For example he wrote fictional interviews with himself: gg (glenn gould (kinda a psychatrist )) interviews GG (Glenn Gould-the real Gould) about Glenn Gould, or later he takes alias names like Herbert von Hochmeister (word play to Karajan). They are built up like real interviews. The topics are for example his thoughts about Beethoven and Mozart. Mozart was a too hedonic man for Gould. He didn't like him much, his structure was to conventional ("when a theme from tonic comes to dominant like it was thousand times before, what is a world moving thing in that?"). He disliked Appasionata and some later sonatas by Beethoven. He adored much Schönberg and was known as avantgardist. 
He didn't write only in interview structures, but also articles and some single essays... (He wanted to ban applaus in concerts, as he was in general against the concert life, he saw it like a sportific competition (like the gladiator fights in old Rome ) where the audience only waits for false notes to be able to critize.

This book is really fun to read. A good night lecture  and really good to read, in no way dry! ITs exciting



> *But they don't really reflect Beethoven.
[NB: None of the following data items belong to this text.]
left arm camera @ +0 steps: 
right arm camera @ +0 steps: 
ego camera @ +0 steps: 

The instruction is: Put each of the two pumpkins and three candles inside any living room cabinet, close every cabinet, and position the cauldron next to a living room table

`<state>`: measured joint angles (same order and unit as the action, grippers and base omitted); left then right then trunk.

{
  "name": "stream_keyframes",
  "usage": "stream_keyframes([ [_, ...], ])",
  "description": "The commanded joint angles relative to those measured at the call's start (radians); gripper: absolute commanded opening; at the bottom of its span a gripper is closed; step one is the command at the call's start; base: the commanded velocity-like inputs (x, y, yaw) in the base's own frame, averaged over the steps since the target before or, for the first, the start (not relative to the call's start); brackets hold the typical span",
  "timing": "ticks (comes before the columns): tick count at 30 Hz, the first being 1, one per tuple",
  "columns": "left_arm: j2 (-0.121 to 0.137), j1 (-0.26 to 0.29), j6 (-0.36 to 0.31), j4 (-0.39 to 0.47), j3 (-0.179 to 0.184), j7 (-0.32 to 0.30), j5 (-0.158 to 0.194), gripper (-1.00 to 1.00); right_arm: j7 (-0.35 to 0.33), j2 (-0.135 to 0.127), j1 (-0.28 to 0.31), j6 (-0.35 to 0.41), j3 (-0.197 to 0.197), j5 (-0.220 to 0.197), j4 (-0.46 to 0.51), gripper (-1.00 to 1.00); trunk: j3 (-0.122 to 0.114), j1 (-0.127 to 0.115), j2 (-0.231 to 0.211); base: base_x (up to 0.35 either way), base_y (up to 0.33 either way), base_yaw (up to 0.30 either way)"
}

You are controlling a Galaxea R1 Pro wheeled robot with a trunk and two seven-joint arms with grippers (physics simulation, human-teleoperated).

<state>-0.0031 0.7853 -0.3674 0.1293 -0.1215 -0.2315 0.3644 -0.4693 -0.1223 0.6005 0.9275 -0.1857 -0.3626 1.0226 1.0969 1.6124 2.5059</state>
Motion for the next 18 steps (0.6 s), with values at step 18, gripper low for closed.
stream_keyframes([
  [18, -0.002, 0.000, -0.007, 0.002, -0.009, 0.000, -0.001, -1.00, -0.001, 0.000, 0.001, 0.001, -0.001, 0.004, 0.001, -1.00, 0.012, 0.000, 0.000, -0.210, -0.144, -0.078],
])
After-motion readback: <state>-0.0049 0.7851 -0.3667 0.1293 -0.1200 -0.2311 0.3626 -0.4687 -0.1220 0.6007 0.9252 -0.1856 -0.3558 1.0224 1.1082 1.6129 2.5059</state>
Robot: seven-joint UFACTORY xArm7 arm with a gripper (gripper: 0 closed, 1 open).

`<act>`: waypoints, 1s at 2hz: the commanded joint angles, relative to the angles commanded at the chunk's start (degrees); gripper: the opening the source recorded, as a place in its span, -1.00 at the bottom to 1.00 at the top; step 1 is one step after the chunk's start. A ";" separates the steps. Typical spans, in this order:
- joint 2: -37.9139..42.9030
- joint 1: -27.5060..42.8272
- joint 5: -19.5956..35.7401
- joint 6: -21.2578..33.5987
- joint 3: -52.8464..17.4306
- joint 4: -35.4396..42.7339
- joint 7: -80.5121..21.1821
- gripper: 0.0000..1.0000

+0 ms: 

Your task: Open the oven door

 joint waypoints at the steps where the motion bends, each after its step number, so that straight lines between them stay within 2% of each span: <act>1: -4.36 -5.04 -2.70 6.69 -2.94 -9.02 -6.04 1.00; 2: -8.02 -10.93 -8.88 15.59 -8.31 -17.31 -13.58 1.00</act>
They are either too 'straightfoward' or too 'lush'. *


You are absolutely right...especially because of all those boxes and complete recordings...

- Daniel


----------



## 009

> *For example he wrote fictional interviews with himself: gg (glenn gould (kinda a psychatrist )) interviews GG (Glenn Gould-the real Gould) about Glenn Gould, or later he takes alias names like Herbert von Hochmeister (word play to Karajan). They are built up like real interviews. The topics are for example his thoughts about Beethoven and Mozart. Mozart was a too hedonic man for Gould. He didn't like him much, his structure was to conventional ("when a theme from tonic comes to dominant like it was thousand times before, what is a world moving thing in that?"). He disliked Appasionata and some later sonatas by Beethoven. He adored much Schönberg and was known as avantgardist.
> He didn't write only in interview structures, but also articles and some single essays... (He wanted to ban applaus in concerts, as he was in general against the concert life, he saw it like a sportific competition (like the gladiator fights in old Rome ) where the audience only waits for false notes to be able to critize.*


This is really intriguing... :huh: I must grab a copy of the book... I simply had to quote back the lot...really fascinating.  
What's the tittle of this book? :huh: 
Actually I hated Appasionata too. I don't understand what's the fuss about all that supposedly 'intensity'( which is really vulgar to me ) and massive playing...
Wow... banning applause? But I think that will make the performer more awkard and self-conscious. I think applause in some ways help to destress the performer, esp. in works where excitement escalates and u feel like yr going to burst... The concert will be too 'solemn' if no applause is allowed... very church like 'discipline' code.
I'll still gladly prefer applause(the more the merrier)...It relieves me of all the tension, and in a way breaks u away feom the previous programme. Imagine playing without that audience interaction... Won't u feel like playing a multi-movements work???
I have read interviews of Joshua Bell, Horowitz etc. But this is 1 of a kind. MUST grab a copy.
Talking abt books... I recently came across this book ' Music Unbottoned'. Very interesting collection of interviews also...and there's a whole list of renowned virtuosos( pianists and violinists) from 18th-21st century. Worth taking a look.


----------



## oistrach13

backhaus is still tied with horowitz  

go Backhaus!


----------



## Harvey

Zimermann! and then Horowitz, and then Gould, and then Pollini.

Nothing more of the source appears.